DESCRIPTION OF THE TASK: All of the lines below should be output exactly as shown.

INFORMATION SUPPLIED:
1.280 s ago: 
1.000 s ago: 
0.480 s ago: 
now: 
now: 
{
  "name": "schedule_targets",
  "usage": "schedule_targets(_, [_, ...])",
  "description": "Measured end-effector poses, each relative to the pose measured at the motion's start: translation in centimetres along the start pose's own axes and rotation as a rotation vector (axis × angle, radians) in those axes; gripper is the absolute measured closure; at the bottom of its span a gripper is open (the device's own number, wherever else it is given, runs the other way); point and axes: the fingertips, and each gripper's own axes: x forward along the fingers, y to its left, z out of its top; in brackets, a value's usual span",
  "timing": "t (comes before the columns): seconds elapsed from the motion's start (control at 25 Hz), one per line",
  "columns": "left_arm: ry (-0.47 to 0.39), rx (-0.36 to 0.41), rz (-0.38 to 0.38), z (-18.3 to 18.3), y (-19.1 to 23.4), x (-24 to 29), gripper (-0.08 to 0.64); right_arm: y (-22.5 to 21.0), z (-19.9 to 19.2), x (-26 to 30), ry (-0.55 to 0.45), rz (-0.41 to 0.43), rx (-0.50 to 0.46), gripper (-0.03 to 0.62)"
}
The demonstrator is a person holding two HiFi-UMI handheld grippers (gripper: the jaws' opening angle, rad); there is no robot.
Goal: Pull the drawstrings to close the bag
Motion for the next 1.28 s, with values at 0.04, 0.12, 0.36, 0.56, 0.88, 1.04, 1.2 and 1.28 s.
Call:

OUTPUT FOR THIS TASK:
1.280 s ago: 
1.000 s ago: 
0.480 s ago: 
now: 
now: 
{
  "name": "schedule_targets",
  "usage": "schedule_targets(_, [_, ...])",
  "description": "Measured end-effector poses, each relative to the pose measured at the motion's start: translation in centimetres along the start pose's own axes and rotation as a rotation vector (axis × angle, radians) in those axes; gripper is the absolute measured closure; at the bottom of its span a gripper is open (the device's own number, wherever else it is given, runs the other way); point and axes: the fingertips, and each gripper's own axes: x forward along the fingers, y to its left, z out of its top; in brackets, a value's usual span",
  "timing": "t (comes before the columns): seconds elapsed from the motion's start (control at 25 Hz), one per line",
  "columns": "left_arm: ry (-0.47 to 0.39), rx (-0.36 to 0.41), rz (-0.38 to 0.38), z (-18.3 to 18.3), y (-19.1 to 23.4), x (-24 to 29), gripper (-0.08 to 0.64); right_arm: y (-22.5 to 21.0), z (-19.9 to 19.2), x (-26 to 30), ry (-0.55 to 0.45), rz (-0.41 to 0.43), rx (-0.50 to 0.46), gripper (-0.03 to 0.62)"
}
The demonstrator is a person holding two HiFi-UMI handheld grippers (gripper: the jaws' opening angle, rad); there is no robot.
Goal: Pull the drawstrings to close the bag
Motion for the next 1.28 s, with values at 0.04, 0.12, 0.36, 0.56, 0.88, 1.04, 1.2 and 1.28 s.
Call:

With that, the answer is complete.